===== DATA SHOWN

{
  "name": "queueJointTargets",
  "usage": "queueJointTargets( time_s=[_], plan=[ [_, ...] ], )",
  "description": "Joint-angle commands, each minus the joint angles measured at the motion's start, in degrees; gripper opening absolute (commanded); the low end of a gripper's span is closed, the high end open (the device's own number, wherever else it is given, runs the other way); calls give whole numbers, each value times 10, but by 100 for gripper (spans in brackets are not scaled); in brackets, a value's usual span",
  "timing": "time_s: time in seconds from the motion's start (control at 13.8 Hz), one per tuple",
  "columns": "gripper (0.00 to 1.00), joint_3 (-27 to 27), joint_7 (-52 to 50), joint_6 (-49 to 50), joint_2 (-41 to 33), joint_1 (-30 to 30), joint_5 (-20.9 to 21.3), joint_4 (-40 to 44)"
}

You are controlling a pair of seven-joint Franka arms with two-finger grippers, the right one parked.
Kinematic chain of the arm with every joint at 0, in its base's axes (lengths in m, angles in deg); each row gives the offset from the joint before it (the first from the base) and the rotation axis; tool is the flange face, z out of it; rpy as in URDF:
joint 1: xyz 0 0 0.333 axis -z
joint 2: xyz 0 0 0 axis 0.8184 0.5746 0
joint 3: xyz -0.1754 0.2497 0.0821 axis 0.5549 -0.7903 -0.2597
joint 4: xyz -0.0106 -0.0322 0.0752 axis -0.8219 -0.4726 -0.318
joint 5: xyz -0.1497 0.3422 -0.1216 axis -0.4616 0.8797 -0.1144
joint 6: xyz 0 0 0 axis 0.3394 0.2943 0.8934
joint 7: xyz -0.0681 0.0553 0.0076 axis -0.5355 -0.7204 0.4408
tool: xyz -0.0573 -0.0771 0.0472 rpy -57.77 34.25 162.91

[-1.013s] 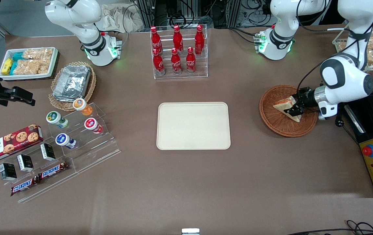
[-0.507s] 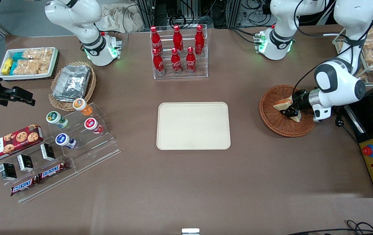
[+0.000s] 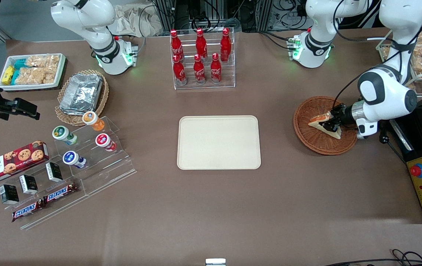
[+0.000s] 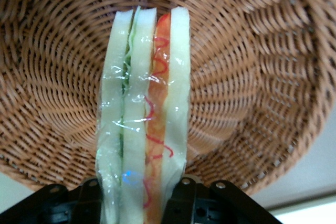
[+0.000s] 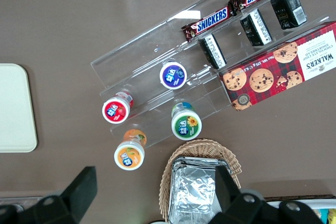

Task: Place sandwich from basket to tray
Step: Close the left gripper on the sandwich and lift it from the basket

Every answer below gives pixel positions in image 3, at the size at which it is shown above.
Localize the beige plastic tray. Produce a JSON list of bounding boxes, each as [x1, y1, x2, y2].
[[177, 115, 262, 170]]

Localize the stacked aluminium foil containers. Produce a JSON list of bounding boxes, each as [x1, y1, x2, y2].
[[59, 74, 103, 116]]

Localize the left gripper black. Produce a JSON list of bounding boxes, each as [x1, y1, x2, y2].
[[323, 104, 356, 133]]

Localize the red cola bottle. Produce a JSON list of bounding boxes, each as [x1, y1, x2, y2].
[[210, 53, 222, 83], [220, 28, 232, 62], [170, 30, 184, 61], [173, 55, 187, 85], [195, 28, 208, 59], [193, 54, 206, 84]]

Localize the clear acrylic stepped snack stand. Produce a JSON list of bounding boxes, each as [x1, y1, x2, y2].
[[0, 159, 90, 231]]

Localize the yellow snack packet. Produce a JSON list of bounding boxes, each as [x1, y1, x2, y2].
[[2, 65, 15, 85]]

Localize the orange lid yogurt cup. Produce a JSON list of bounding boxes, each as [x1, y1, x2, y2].
[[82, 111, 106, 132]]

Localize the black cable on table edge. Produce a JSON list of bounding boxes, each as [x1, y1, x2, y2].
[[325, 249, 422, 266]]

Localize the white rectangular snack tray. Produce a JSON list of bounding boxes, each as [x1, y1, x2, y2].
[[0, 53, 67, 91]]

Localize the black power cable with plug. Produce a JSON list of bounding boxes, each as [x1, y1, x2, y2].
[[379, 124, 406, 163]]

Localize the green lid yogurt cup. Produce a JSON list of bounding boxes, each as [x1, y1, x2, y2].
[[52, 126, 78, 146]]

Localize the clear acrylic bottle rack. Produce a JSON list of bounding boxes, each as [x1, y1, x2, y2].
[[170, 28, 236, 90]]

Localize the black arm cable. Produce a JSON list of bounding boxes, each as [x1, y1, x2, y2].
[[332, 0, 422, 111]]

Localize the brown wicker basket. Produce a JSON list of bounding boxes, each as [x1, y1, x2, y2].
[[293, 96, 359, 156]]

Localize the small black carton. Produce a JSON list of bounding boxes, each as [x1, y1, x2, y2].
[[45, 162, 63, 183], [0, 184, 20, 205], [18, 174, 39, 195]]

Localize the blue lid yogurt cup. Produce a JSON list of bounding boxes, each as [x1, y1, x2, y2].
[[62, 151, 87, 169]]

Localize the clear acrylic stepped cup stand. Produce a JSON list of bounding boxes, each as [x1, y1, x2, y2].
[[53, 116, 137, 197]]

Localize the light oval wicker basket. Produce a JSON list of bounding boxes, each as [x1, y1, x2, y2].
[[55, 69, 109, 127]]

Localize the Snickers chocolate bar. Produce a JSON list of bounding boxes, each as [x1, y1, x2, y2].
[[43, 183, 79, 205], [11, 199, 45, 222]]

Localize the clear rice cracker bag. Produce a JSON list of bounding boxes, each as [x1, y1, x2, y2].
[[26, 54, 60, 69], [17, 67, 57, 85]]

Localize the beige cloth bag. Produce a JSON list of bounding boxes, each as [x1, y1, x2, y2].
[[113, 4, 164, 38]]

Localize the red Walkers cookie box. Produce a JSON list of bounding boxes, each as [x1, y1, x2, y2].
[[0, 140, 50, 186]]

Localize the black appliance frame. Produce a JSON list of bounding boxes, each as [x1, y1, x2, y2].
[[389, 85, 422, 225]]

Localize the triangular sandwich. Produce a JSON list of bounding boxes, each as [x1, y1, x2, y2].
[[308, 112, 343, 140]]

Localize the red lid yogurt cup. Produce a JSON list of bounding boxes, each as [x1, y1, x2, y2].
[[95, 133, 117, 152]]

==========

* ABOUT THIS TASK
All of the lines above should be printed exactly, minus the pictures.

* YOUR SOLUTION
{
  "name": "queueJointTargets",
  "usage": "queueJointTargets( time_s=[_], plan=[ [_, ...] ], )",
  "description": "Joint-angle commands, each minus the joint angles measured at the motion's start, in degrees; gripper opening absolute (commanded); the low end of a gripper's span is closed, the high end open (the device's own number, wherever else it is given, runs the other way); calls give whole numbers, each value times 10, but by 100 for gripper (spans in brackets are not scaled); in brackets, a value's usual span",
  "timing": "time_s: time in seconds from the motion's start (control at 13.8 Hz), one per tuple",
  "columns": "gripper (0.00 to 1.00), joint_3 (-27 to 27), joint_7 (-52 to 50), joint_6 (-49 to 50), joint_2 (-41 to 33), joint_1 (-30 to 30), joint_5 (-20.9 to 21.3), joint_4 (-40 to 44)"
}

You are controlling a pair of seven-joint Franka arms with two-finger grippers, the right one parked.
Kinematic chain of the arm with every joint at 0, in its base's axes (lengths in m, angles in deg); each row gives the offset from the joint before it (the first from the base) and the rotation axis; tool is the flange face, z out of it; rpy as in URDF:
joint 1: xyz 0 0 0.333 axis -z
joint 2: xyz 0 0 0 axis 0.8184 0.5746 0
joint 3: xyz -0.1754 0.2497 0.0821 axis 0.5549 -0.7903 -0.2597
joint 4: xyz -0.0106 -0.0322 0.0752 axis -0.8219 -0.4726 -0.318
joint 5: xyz -0.1497 0.3422 -0.1216 axis -0.4616 0.8797 -0.1144
joint 6: xyz 0 0 0 axis 0.3394 0.2943 0.8934
joint 7: xyz -0.0681 0.0553 0.0076 axis -0.5355 -0.7204 0.4408
tool: xyz -0.0573 -0.0771 0.0472 rpy -57.77 34.25 162.91

[-1.013s] 
[-0.507s] 
[+0.000s] 
[+0.000s] 
[+0.000s] 

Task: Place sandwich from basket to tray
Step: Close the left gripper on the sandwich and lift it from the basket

Every answer below gives pixel positions in image 3, at the size at which it is shown above.
Localize the beige plastic tray. Produce a JSON list of bounding boxes, each as [x1, y1, x2, y2].
[[177, 115, 262, 170]]

Localize the stacked aluminium foil containers. Produce a JSON list of bounding boxes, each as [x1, y1, x2, y2].
[[59, 74, 103, 116]]

Localize the left gripper black. Produce a JSON list of bounding boxes, each as [x1, y1, x2, y2].
[[323, 104, 356, 133]]

Localize the red cola bottle. Produce a JSON list of bounding boxes, each as [x1, y1, x2, y2].
[[210, 53, 222, 83], [220, 28, 232, 62], [170, 30, 184, 61], [173, 55, 187, 85], [195, 28, 208, 59], [193, 54, 206, 84]]

Localize the clear acrylic stepped snack stand. Produce a JSON list of bounding boxes, each as [x1, y1, x2, y2].
[[0, 159, 90, 231]]

Localize the yellow snack packet. Produce a JSON list of bounding boxes, each as [x1, y1, x2, y2].
[[2, 65, 15, 85]]

Localize the orange lid yogurt cup. Produce a JSON list of bounding boxes, each as [x1, y1, x2, y2].
[[82, 111, 106, 132]]

Localize the black cable on table edge. Produce a JSON list of bounding boxes, each as [x1, y1, x2, y2].
[[325, 249, 422, 266]]

Localize the white rectangular snack tray. Produce a JSON list of bounding boxes, each as [x1, y1, x2, y2].
[[0, 53, 67, 91]]

Localize the black power cable with plug. Produce a JSON list of bounding boxes, each as [x1, y1, x2, y2].
[[379, 124, 406, 163]]

Localize the green lid yogurt cup. Produce a JSON list of bounding boxes, each as [x1, y1, x2, y2].
[[52, 126, 78, 146]]

Localize the clear acrylic bottle rack. Produce a JSON list of bounding boxes, each as [x1, y1, x2, y2].
[[170, 28, 236, 90]]

Localize the black arm cable. Produce a JSON list of bounding boxes, each as [x1, y1, x2, y2].
[[332, 0, 422, 111]]

Localize the brown wicker basket. Produce a JSON list of bounding boxes, each as [x1, y1, x2, y2].
[[293, 96, 359, 156]]

Localize the small black carton. Produce a JSON list of bounding boxes, each as [x1, y1, x2, y2].
[[45, 162, 63, 183], [0, 184, 20, 205], [18, 174, 39, 195]]

Localize the blue lid yogurt cup. Produce a JSON list of bounding boxes, each as [x1, y1, x2, y2].
[[62, 151, 87, 169]]

Localize the clear acrylic stepped cup stand. Produce a JSON list of bounding boxes, each as [x1, y1, x2, y2].
[[53, 116, 137, 197]]

Localize the light oval wicker basket. Produce a JSON list of bounding boxes, each as [x1, y1, x2, y2].
[[55, 69, 109, 127]]

Localize the Snickers chocolate bar. Produce a JSON list of bounding boxes, each as [x1, y1, x2, y2].
[[43, 183, 79, 205], [11, 199, 45, 222]]

Localize the clear rice cracker bag. Produce a JSON list of bounding boxes, each as [x1, y1, x2, y2].
[[26, 54, 60, 69], [17, 67, 57, 85]]

Localize the beige cloth bag. Produce a JSON list of bounding boxes, each as [x1, y1, x2, y2].
[[113, 4, 164, 38]]

Localize the red Walkers cookie box. Produce a JSON list of bounding boxes, each as [x1, y1, x2, y2].
[[0, 140, 50, 186]]

Localize the black appliance frame. Produce a JSON list of bounding boxes, each as [x1, y1, x2, y2].
[[389, 85, 422, 225]]

Localize the triangular sandwich. Produce a JSON list of bounding boxes, each as [x1, y1, x2, y2].
[[308, 112, 343, 140]]

Localize the red lid yogurt cup. Produce a JSON list of bounding boxes, each as [x1, y1, x2, y2].
[[95, 133, 117, 152]]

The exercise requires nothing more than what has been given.